On 7/30/2018 4:40 PM, agrayson2...@gmail.com wrote:


On Monday, July 30, 2018 at 7:50:47 PM UTC, Brent wrote:



    On 7/30/2018 8:02 AM, Bruno Marchal wrote:
    *and claims the system being measured is physically in all
    eigenstates simultaneously before measurement.*


    Nobody claims that this is true. But most of us would I think
    agree that this is what happens if you describe the couple
    “observer particle” by QM, i.e by the quantum wave. It is a
    consequence of elementary quantum mechanics (unless of course you
    add the unintelligible collapse of the wave, which for me just
    means that QM is false).

    This talk of "being in eigenstates" is confused.  An eigenstate is
    relative to some operator.  The system can be in an eigenstate of
    an operator.  Ideal measurements are projection operators that
    leave the system in an eigenstate of that operator.  But ideal
    measurements are rare in QM. All the measurements you're
    discussing in Young's slit examples are destructive measurements. 
    You can consider, as a mathematical convenience, using a complete
    set of commuting operators to define a set of eigenstates that
    will provide a basis...but remember that it's just mathematics, a
    certain choice of basis.  The system is always in just one state
    and the mathematics says there is some operator for which that is
    the eigenstate.  But in general we don't know what that operator
    is and we have no way of physically implementing it.

    Brent


*I can only speak for myself, but when I write that a system in a superposition of states is in all component states simultaneously, I am assuming the existence of an operator with eigenstates that form a complete set and basis, that the wf is written as a sum using this basis, and that this representation corresponds to the state of the system before measurement. *

In general you need a set of operators to have the eigenstates form a complete basis...but OK.
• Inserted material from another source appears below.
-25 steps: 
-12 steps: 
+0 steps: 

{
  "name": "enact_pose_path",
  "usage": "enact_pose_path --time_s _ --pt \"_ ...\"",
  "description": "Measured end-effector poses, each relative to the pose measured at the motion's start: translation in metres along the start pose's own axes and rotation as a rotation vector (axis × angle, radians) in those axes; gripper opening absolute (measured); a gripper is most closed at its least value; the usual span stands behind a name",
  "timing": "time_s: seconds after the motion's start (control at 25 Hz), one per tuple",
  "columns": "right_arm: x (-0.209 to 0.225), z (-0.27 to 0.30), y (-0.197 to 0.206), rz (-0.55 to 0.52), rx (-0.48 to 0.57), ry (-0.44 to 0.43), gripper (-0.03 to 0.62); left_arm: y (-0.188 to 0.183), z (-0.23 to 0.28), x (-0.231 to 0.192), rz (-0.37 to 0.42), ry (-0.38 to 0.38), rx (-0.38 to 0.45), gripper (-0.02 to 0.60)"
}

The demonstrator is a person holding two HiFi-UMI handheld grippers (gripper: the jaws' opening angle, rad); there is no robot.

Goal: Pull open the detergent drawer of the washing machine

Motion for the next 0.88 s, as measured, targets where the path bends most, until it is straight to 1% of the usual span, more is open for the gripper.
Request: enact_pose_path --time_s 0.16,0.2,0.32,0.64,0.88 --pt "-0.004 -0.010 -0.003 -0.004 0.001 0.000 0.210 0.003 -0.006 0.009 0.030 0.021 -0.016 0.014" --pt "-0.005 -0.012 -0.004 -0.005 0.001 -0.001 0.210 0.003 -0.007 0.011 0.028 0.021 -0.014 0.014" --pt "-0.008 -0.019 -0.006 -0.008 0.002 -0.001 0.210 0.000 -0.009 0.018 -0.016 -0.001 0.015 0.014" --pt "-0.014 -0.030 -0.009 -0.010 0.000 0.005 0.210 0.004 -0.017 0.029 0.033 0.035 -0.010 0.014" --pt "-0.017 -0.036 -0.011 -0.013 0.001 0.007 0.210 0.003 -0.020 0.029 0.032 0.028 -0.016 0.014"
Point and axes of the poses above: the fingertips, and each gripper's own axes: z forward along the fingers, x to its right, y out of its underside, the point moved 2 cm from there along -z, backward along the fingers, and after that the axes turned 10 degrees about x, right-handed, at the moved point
*I am also assuming that the interpretation of a quantum superposition is that before measurement, the system is in all eigenstates simultaneously, one of which represents the system after measurement. I do allow for situations where we write a superposition as a sum of eigenstates even if we don't know what the operator is, such as the Up + Dn state of a spin particle. In the case of the cat, using the hypothesis of superposition I argue against, we have two eigenstates, which if "occupied" by the system simultaneously, implies the cat is alive and dead simultaneously. AG *

Yes, you can write down the math for that.  But to realize that physically would require that the cat be perfectly isolated and not even radiate IR photons (c.f. C60 Bucky ball experiment).  So it is in fact impossible to realize (which is why Schroedinger considered if absurd).